**WORK TO COMPLETE**: Leaving pictures aside, restate exactly the lines of the data below, from the first one through the line that contains "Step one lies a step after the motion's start".

*** Opening COLLECTED DATA ***

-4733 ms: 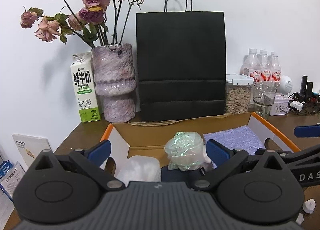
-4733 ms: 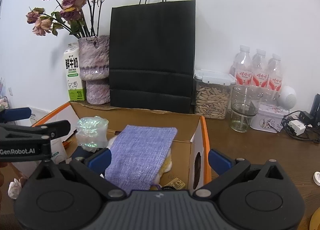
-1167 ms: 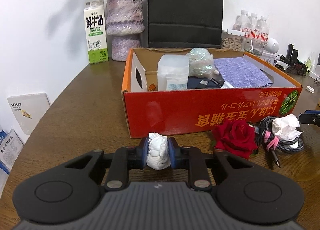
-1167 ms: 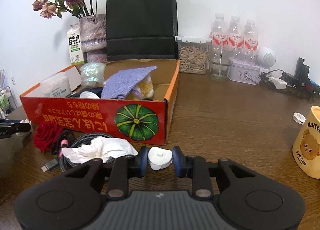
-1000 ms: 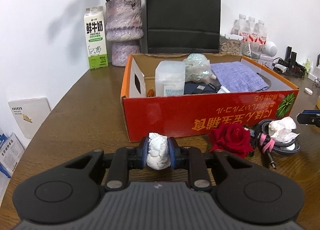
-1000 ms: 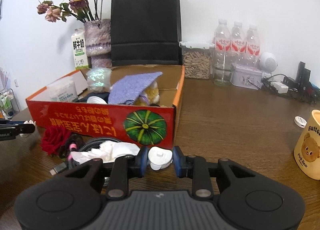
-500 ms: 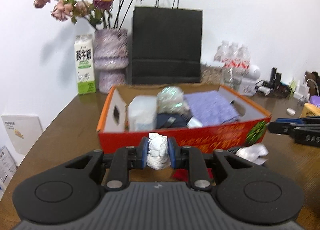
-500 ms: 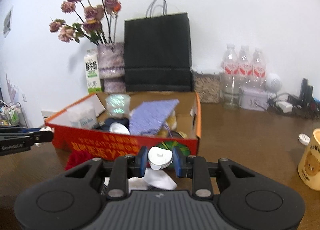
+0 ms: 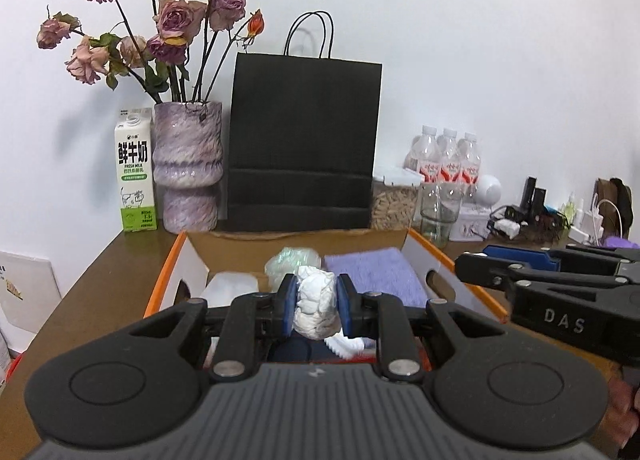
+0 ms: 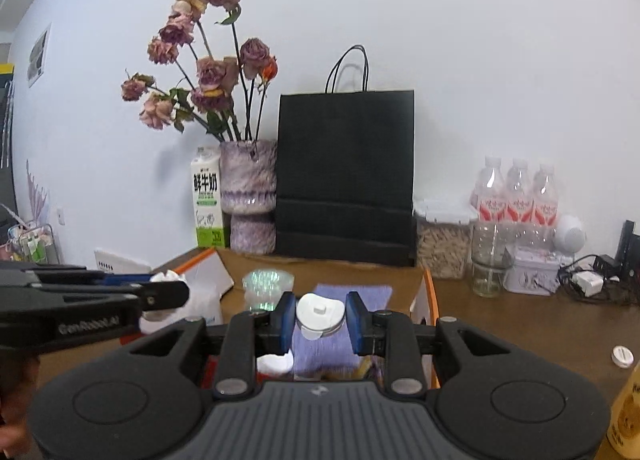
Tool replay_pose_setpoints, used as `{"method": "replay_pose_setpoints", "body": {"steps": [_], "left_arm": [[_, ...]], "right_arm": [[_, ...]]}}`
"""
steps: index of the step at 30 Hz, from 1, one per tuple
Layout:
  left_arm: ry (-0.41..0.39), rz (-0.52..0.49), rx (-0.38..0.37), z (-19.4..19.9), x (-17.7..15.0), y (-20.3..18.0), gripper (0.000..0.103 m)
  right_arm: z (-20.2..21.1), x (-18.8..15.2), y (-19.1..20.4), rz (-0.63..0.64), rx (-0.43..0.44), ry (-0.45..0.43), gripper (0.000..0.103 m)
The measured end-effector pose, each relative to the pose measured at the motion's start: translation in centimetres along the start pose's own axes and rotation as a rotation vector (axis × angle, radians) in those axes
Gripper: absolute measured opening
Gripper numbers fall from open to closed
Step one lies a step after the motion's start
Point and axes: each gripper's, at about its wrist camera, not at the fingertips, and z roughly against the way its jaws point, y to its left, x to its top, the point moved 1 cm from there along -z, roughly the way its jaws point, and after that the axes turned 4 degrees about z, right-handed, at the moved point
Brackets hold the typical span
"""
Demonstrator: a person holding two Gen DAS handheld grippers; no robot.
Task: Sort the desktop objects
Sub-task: 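Carry the tissue and white case into the box and open both tools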
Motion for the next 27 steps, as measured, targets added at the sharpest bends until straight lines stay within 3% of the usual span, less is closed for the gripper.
{"method": "replay_pose_setpoints", "body": {"steps": [12,27], "left_arm": [[-0.005,0.052,0.032,-4.7,2.1,0.2,0.022],[0.059,0.005,0.047,-9.4,1.5,0.8,0.022]], "right_arm": [[-5.0,0.7,-1.9,-0.014,-0.027,0.041,0.026],[-10.1,-0.6,-5.1,-0.038,-0.048,0.141,0.026]]}}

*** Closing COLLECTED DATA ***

**FINISHED EXERCISE**:
-4733 ms: 
-4733 ms: 
-1167 ms: 
-1167 ms: 
-1000 ms: 
-1000 ms: 
-500 ms: 
-500 ms: 
+0 ms: 
+0 ms: 
Tool replay_pose_setpoints, used as `{"method": "replay_pose_setpoints", "body": {"steps": [_], "left_arm": [[_, ...]], "right_arm": [[_, ...]]}}`
"""
steps: index of the step at 30 Hz, from 1, one per tuple
Layout:
  left_arm: ry (-0.41..0.39), rz (-0.52..0.49), rx (-0.38..0.37), z (-19.4..19.9), x (-17.7..15.0), y (-20.3..18.0), gripper (0.000..0.103 m)
  right_arm: z (-20.2..21.1), x (-18.8..15.2), y (-19.1..20.4), rz (-0.63..0.64), rx (-0.43..0.44), ry (-0.45..0.43), gripper (0.000..0.103 m)
The measured end-effector pose, each relative to the pose measured at the motion's start: translation in centimetres along the start pose's own axes and rotation as a rotation vector (axis × angle, radians) in those axes
Gripper: absolute measured opening
Gripper numbers fall from open to closed
Step one lies a step after the motion's start

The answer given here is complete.